Josh Tenenbaum is the Professor of Computational Cognitive Science in the Department of Brain and Cognitive Sciences at MIT. He studies one of the most basic and distinctively human aspects of cognition: the ability to learn so much about the world, rapidly and flexibly. Given just a few relevant experiences, even young children can infer the meaning of a new word, the hidden properties of an object or substance, or the existence of a new causal relation or social rule. These inferences go far beyond the data given: after seeing three or four examples of “horses,” a two-year-old will confidently judge whether any new entity is a horse or not, and she will be mostly correct, except for the occasional donkey or camel.
Tenenbaum wants to understand these everyday inductive leaps in computational terms. What is the underlying logic that supports reliable generalization from so little data? What are its cognitive and neural mechanisms, and how can we build more powerful learning machines based on the same principles?
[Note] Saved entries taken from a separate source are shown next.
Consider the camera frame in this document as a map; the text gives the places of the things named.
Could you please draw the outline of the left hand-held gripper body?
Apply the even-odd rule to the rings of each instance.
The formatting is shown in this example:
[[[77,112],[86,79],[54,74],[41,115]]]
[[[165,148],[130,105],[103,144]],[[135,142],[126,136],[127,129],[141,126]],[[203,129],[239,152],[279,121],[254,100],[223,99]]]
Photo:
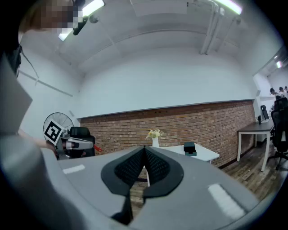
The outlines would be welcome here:
[[[44,137],[54,145],[58,158],[60,155],[70,159],[95,155],[95,138],[86,127],[66,129],[51,120],[44,128]]]

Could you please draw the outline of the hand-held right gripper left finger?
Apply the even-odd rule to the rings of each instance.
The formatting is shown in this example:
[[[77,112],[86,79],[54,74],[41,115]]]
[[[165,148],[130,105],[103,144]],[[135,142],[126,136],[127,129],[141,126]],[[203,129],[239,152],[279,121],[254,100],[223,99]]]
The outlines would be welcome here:
[[[101,179],[110,192],[125,198],[121,211],[112,215],[112,219],[124,225],[128,225],[133,220],[130,189],[143,167],[144,147],[140,146],[107,163],[101,170]]]

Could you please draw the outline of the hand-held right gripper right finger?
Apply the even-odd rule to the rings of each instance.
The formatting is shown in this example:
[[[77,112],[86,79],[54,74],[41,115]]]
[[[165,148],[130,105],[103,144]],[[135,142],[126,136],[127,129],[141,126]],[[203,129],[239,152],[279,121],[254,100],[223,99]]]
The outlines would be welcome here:
[[[144,148],[144,166],[149,177],[149,186],[143,198],[158,198],[169,195],[182,182],[184,170],[174,159],[151,147]]]

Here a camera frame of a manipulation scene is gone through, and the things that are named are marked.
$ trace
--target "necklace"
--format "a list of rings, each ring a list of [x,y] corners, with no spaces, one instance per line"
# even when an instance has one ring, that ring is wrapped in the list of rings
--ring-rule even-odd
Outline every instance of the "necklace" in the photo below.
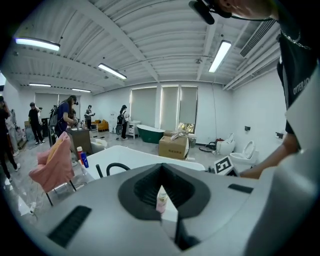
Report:
[[[293,44],[295,44],[295,45],[297,45],[297,46],[299,46],[299,47],[302,47],[302,48],[304,48],[304,49],[306,49],[306,50],[312,50],[311,47],[299,43],[299,40],[301,39],[301,32],[300,32],[300,30],[299,30],[299,36],[298,36],[298,38],[295,39],[295,40],[292,39],[290,36],[286,35],[286,33],[283,32],[282,30],[281,30],[281,33],[282,33],[282,34],[284,35],[284,37],[285,37],[286,39],[288,39],[291,43],[293,43]]]

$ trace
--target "black hair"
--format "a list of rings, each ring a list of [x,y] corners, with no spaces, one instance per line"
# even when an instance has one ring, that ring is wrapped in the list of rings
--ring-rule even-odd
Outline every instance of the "black hair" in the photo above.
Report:
[[[120,115],[122,115],[122,112],[124,111],[124,109],[126,109],[127,108],[127,106],[126,105],[122,105],[122,108],[121,108],[121,110],[120,110]]]
[[[69,113],[68,113],[68,116],[69,116],[69,118],[71,118],[72,117],[72,100],[74,100],[74,103],[76,103],[77,102],[77,97],[75,96],[75,95],[71,95],[69,98],[67,98],[67,99],[65,99],[63,102],[66,102],[66,103],[68,103],[68,105],[69,105]]]

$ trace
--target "gray plastic surface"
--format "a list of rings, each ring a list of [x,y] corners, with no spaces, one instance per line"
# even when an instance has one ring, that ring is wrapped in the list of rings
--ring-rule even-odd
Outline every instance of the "gray plastic surface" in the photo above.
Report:
[[[89,183],[43,216],[37,227],[47,235],[81,205],[92,208],[92,212],[66,248],[71,255],[272,255],[317,199],[319,156],[319,149],[292,155],[279,167],[266,169],[259,180],[172,164],[206,183],[211,192],[210,201],[199,216],[182,220],[187,234],[200,240],[185,251],[174,244],[159,221],[135,219],[118,200],[120,185],[153,165]],[[248,194],[228,188],[230,184],[254,189]]]

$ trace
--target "pink chair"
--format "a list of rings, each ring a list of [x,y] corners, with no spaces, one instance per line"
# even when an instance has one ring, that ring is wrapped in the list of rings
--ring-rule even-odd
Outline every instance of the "pink chair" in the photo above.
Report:
[[[53,204],[48,192],[54,188],[70,182],[74,191],[77,191],[71,181],[75,173],[72,169],[70,147],[70,138],[66,132],[63,132],[57,140],[56,145],[53,145],[45,152],[37,154],[38,166],[29,173],[30,178],[41,185],[51,206]],[[51,150],[55,151],[50,161],[47,162]]]

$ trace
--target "blue bottle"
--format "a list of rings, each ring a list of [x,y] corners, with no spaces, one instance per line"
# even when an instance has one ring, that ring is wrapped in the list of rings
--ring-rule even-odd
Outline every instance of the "blue bottle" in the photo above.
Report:
[[[81,159],[82,159],[82,161],[83,161],[84,167],[85,167],[85,168],[88,168],[88,167],[89,167],[89,164],[88,164],[88,159],[87,159],[87,156],[86,156],[86,153],[85,153],[85,152],[82,152],[82,153],[81,153]]]

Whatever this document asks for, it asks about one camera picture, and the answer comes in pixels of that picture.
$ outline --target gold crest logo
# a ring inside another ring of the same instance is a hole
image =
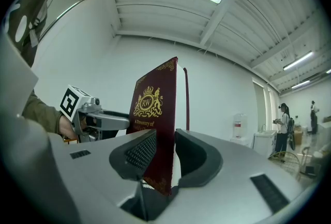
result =
[[[160,88],[153,94],[153,87],[147,87],[144,90],[144,95],[139,95],[138,101],[134,107],[134,116],[139,117],[159,117],[162,114],[161,106],[163,104],[163,96],[160,96]]]

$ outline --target cardboard box
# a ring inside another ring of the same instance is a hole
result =
[[[295,145],[301,145],[302,143],[302,131],[294,131],[294,140],[295,140]]]
[[[325,117],[325,118],[323,119],[323,123],[330,122],[330,121],[331,121],[331,116],[329,116],[329,117]]]

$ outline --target black slot
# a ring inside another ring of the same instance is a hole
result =
[[[250,179],[273,214],[288,205],[289,201],[265,174],[251,177]]]
[[[80,158],[80,157],[83,157],[83,156],[86,156],[88,154],[91,154],[91,152],[87,151],[87,150],[82,150],[82,151],[78,151],[78,152],[74,152],[74,153],[70,153],[70,156],[73,158],[73,159],[77,159],[77,158]]]

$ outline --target gold emblem
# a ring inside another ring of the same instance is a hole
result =
[[[168,61],[167,63],[164,63],[163,65],[158,67],[156,70],[163,70],[163,69],[167,69],[167,68],[170,68],[170,71],[174,70],[174,68],[175,68],[175,60],[174,59]]]
[[[145,78],[146,78],[146,75],[145,75],[144,77],[141,77],[139,80],[137,80],[136,87],[135,87],[134,89],[137,89],[138,86],[139,86],[139,84],[140,84],[143,80],[145,80]]]
[[[153,89],[153,87],[148,86],[147,89],[144,90],[143,97],[139,95],[138,101],[136,102],[136,105],[134,107],[134,116],[159,117],[162,114],[161,106],[163,104],[163,96],[160,96],[160,88],[157,88],[154,94]]]

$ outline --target man
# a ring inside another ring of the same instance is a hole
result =
[[[5,17],[4,29],[8,33],[21,56],[31,67],[38,47],[38,39],[47,17],[47,0],[15,0]],[[41,124],[47,132],[77,138],[70,121],[56,111],[54,107],[44,104],[31,93],[22,114],[25,118]]]
[[[311,125],[311,134],[316,135],[317,134],[317,115],[316,113],[319,112],[320,109],[318,109],[315,105],[314,101],[311,101],[311,107],[310,107],[310,125]]]

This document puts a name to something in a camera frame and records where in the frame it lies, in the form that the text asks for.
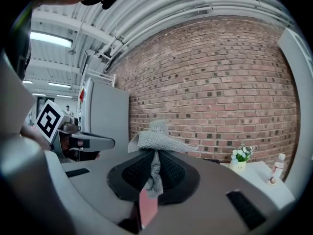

These questions demand a multidisciplinary approach. Tenenbaum’s research combines computational models (drawing chiefly on Bayesian statistics, probabilistic generative models, and probabilistic programming) with behavioral experiments in adults and children. His models make strong quantitative predictions about behavior, but more importantly, they attempt to explain why cognition works, by viewing it as an approximation to ideal statistical inference given the structure of natural tasks and environments.
While his core interests are in human learning and reasoning, Tenenbaum also works actively in machine learning and artificial intelligence. These two programs are inseparable: bringing machine-learning algorithms closer to the capacities of human learning should lead to more powerful AI systems as well as more powerful theoretical paradigms for understanding human cognition.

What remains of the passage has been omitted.